#### Source material
□ □ □ □

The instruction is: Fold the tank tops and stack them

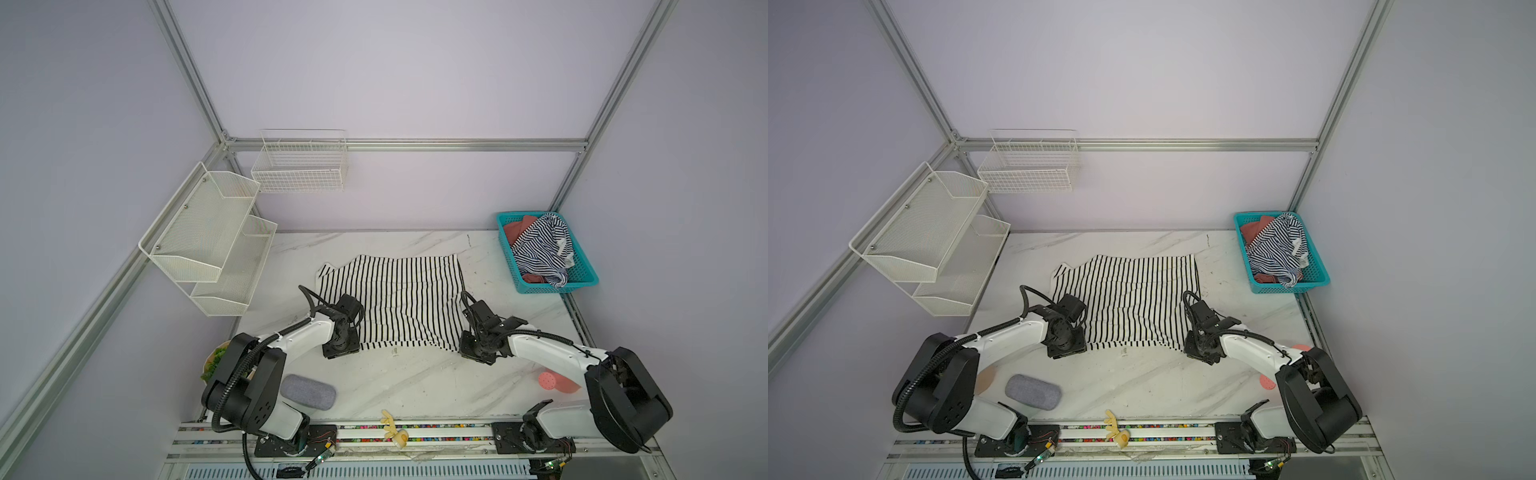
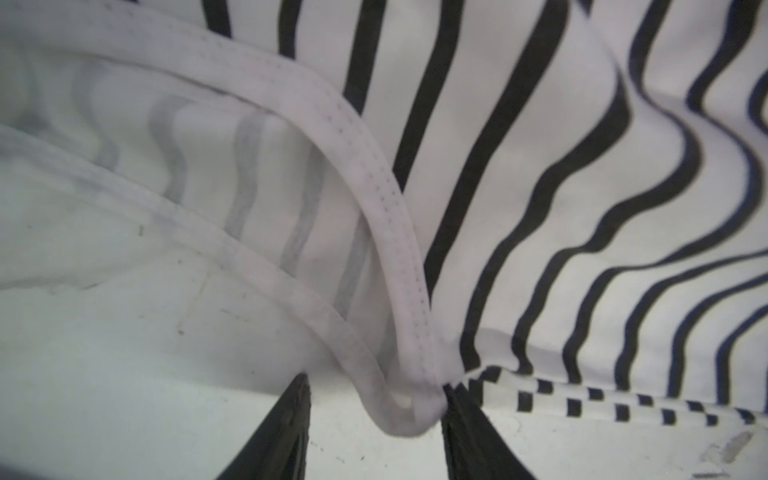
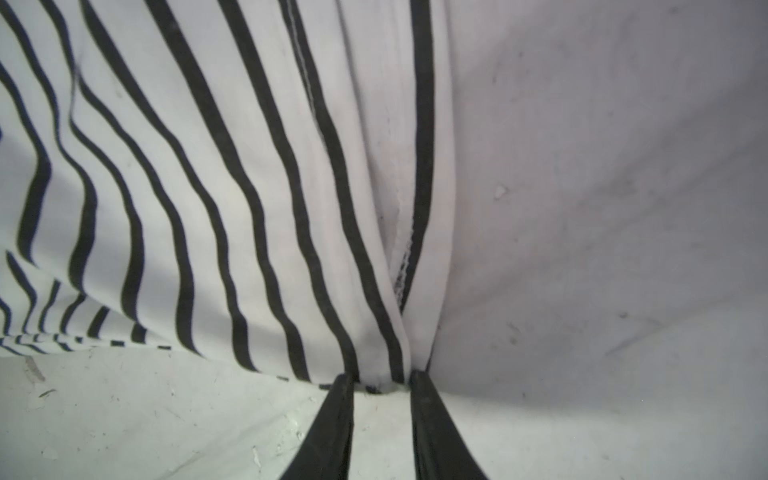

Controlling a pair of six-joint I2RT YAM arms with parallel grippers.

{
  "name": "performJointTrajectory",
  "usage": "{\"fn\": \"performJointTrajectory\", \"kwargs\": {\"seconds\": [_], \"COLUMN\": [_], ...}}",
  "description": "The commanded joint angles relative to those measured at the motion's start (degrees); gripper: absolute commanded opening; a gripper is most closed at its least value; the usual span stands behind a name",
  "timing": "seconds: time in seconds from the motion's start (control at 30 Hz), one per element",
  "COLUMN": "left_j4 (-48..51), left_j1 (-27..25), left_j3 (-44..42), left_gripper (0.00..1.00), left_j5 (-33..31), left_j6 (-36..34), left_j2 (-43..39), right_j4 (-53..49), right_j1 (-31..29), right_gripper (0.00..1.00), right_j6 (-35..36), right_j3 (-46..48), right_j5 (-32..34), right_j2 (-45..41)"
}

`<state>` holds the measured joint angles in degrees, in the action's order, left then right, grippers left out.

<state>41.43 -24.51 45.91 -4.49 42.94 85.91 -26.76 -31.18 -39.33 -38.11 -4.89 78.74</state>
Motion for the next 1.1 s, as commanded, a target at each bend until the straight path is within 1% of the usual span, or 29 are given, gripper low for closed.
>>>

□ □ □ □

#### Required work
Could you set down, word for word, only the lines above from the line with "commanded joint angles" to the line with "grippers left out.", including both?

#### Output for this exercise
  "description": "The commanded joint angles relative to those measured at the motion's start (degrees); gripper: absolute commanded opening; a gripper is most closed at its least value; the usual span stands behind a name",
  "timing": "seconds: time in seconds from the motion's start (control at 30 Hz), one per element",
  "COLUMN": "left_j4 (-48..51), left_j1 (-27..25), left_j3 (-44..42), left_gripper (0.00..1.00), left_j5 (-33..31), left_j6 (-36..34), left_j2 (-43..39), right_j4 (-53..49), right_j1 (-31..29), right_gripper (0.00..1.00), right_j6 (-35..36), right_j3 (-46..48), right_j5 (-32..34), right_j2 (-45..41)"
}

`<state>` holds the measured joint angles in degrees, in the action's order, left then right, grippers left out.

The exercise is finished and nothing remains.